ABCC Guidelines on Compliant Enterprise Agreement
The ABCC has released new guidance material dealing with various (typical) enterprise agreement clauses used in the construction industry, and identifying whether those clauses will comply with the 2016 Construction Code (Code).
ABCC Commissioner Nigel Hadgkiss says that the guidance material will give interested parties “clear guidance” on Code compliance. The ABCC guidance material
is clear that an enterprise agreement will not comply if it includes a term that –
- imposes the CFMEU’s 36-hour working week and the fixed annual calendar of rostered days off
- restricts the use of labour hire and contractors or requires labour hire and contractor workers to be on the same pay and conditions as employees
- expands a union official’s right of access to the workplace
- specifies a ratio of one apprentice to every eight tradespeople
- provides a right for casuals to convert to permanent work; and
- places controls and checks on foreign visa workers and temporary foreign workers.
- restricts taking alternate RDOs – which limits the ability of employers to determine with employees when work can be performed to best meet operational
- limits flexibility around Christmas-New Year and Easter shutdowns
- restricts ordinary working hours to 36 hours per week (7.2 hours per day) to be worked between 6am and 6pm Monday to Friday
- caps the maximum number of hours worked on site by any employee at 58 hours a week, comprising no more than 10 hours per day Monday to Friday and 8
hours on a Saturday
- requires a written agreement for work outside of these times such as Sundays, early starts and night work]
will be non-compliant with the Code. Terms such as these are usually a key plank in the CFMEU bargaining position, but as the ABCC states, each of these
terms limit the “ability of the employer to determine with its employees when work can be performed to meet operational requirements”. As a result,
these terms will result in the enterprise agreement being deemed non-compliant.
Although construction industry employers get some clarity on what will not comply with the Code, the guidance material does, at times, “hedge its bets”
about some clauses.
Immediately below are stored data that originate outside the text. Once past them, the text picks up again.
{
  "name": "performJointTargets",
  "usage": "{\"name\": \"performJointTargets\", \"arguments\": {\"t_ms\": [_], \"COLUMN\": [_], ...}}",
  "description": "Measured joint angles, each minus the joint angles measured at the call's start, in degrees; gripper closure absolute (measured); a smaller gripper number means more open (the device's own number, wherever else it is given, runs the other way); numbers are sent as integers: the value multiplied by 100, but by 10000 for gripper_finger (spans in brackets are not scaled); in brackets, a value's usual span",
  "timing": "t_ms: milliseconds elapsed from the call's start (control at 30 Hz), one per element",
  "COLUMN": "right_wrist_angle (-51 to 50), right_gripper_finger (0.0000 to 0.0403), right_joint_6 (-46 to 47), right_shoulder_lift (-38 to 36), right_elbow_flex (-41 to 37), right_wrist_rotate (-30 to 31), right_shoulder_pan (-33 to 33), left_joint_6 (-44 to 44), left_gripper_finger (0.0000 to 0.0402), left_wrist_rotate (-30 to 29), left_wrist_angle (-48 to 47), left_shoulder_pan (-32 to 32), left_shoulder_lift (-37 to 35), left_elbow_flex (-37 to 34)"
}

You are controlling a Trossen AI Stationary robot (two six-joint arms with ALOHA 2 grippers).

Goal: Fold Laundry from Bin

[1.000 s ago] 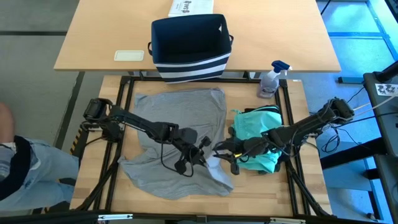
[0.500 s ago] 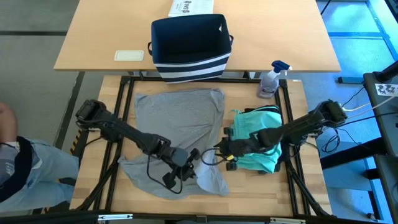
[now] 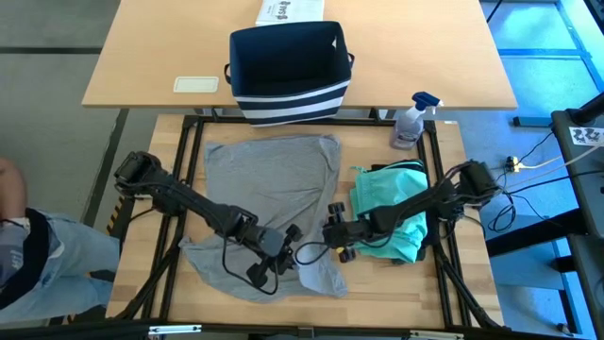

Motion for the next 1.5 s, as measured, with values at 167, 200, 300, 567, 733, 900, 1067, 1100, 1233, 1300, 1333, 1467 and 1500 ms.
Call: {"name": "performJointTargets", "arguments": {"t_ms": [167,200,300,567,733,900,1067,1100,1233,1300,1333,1467,1500], "right_wrist_angle": [450,557,606,768,1794,2197,2362,2405,2539,2544,2511,1985,1930], "right_gripper_finger": [195,190,171,139,137,137,137,137,137,137,137,137,137], "right_joint_6": [-29,-81,-271,-423,-784,-1046,-1286,-1332,-1505,-1541,-1534,-1347,-1341], "right_shoulder_lift": [43,43,43,43,43,43,43,43,41,41,40,36,36], "right_elbow_flex": [0,0,0,-361,-743,-866,-866,-866,-866,-866,-866,-868,-868], "right_wrist_rotate": [-105,-152,-150,372,767,789,896,934,1074,1071,1053,818,826], "right_shoulder_pan": [2,2,7,9,9,8,2,2,2,2,2,93,132], "left_joint_6": [-156,-191,-293,-406,-449,-504,-529,-526,-536,-546,-547,-597,-599], "left_gripper_finger": [401,401,401,402,401,401,401,401,401,401,401,401,401], "left_wrist_rotate": [-68,-69,-101,-149,-173,-212,-212,-216,-215,-215,-216,-217,-217], "left_wrist_angle": [-27,-26,-31,-43,-42,-42,-42,-42,-42,-43,-43,-44,-44], "left_shoulder_pan": [-41,-49,-50,-46,-44,-44,-19,-6,35,35,35,35,33], "left_shoulder_lift": [0,0,0,0,0,0,0,0,0,0,0,0,0], "left_elbow_flex": [0,0,0,0,0,0,0,0,0,0,0,0,0]}}
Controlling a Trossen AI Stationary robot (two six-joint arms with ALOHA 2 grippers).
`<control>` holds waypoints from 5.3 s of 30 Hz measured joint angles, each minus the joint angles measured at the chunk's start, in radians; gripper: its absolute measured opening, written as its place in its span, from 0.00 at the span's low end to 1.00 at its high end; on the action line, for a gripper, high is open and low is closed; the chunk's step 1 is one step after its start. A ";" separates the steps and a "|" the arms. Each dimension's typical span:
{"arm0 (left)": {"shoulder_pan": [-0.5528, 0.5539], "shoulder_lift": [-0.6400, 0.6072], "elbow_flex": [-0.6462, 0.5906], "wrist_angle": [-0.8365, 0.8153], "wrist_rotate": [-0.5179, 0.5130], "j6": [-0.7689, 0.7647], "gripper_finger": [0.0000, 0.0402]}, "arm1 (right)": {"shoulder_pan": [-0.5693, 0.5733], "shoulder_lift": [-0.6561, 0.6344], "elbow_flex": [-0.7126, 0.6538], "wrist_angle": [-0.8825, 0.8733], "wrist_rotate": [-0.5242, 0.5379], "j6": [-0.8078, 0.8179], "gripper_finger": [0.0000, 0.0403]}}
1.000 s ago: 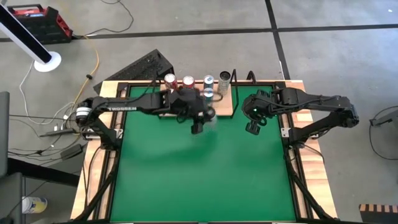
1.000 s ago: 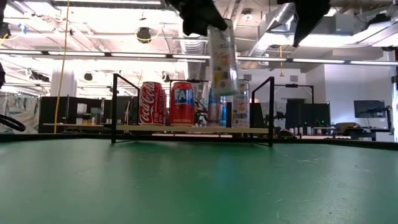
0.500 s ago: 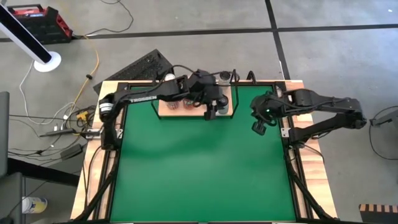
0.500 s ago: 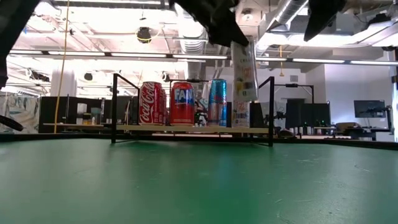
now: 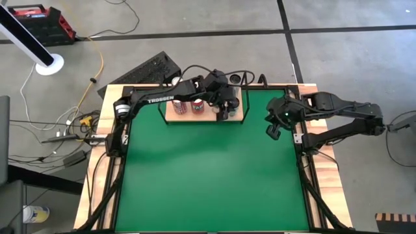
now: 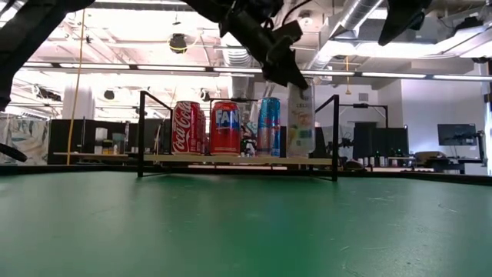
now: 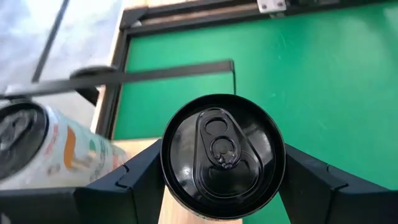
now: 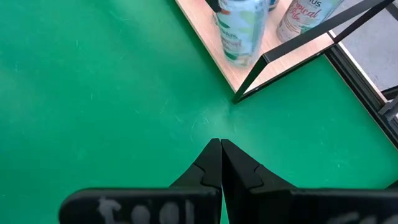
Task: Place canned beverage on shelf
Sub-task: Put the white-yellow soda can on the shelf aligned with the other white-yellow soda can, then return to Home Position
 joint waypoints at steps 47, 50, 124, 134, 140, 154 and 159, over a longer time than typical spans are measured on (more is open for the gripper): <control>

For example, the guidance material states that “while on the face of it a clause appears to be “not inconsistent “with the Code,
the manner in which the term is implemented in the workplace may result in conduct that is a breach “of the Code”.
For construction industry participants, we recommend that you take time to consider your enterprise agreement against the Code and seek advice if you are
unsure whether a clause will result in the enterprise agreement being deemed non-complaint with the Code.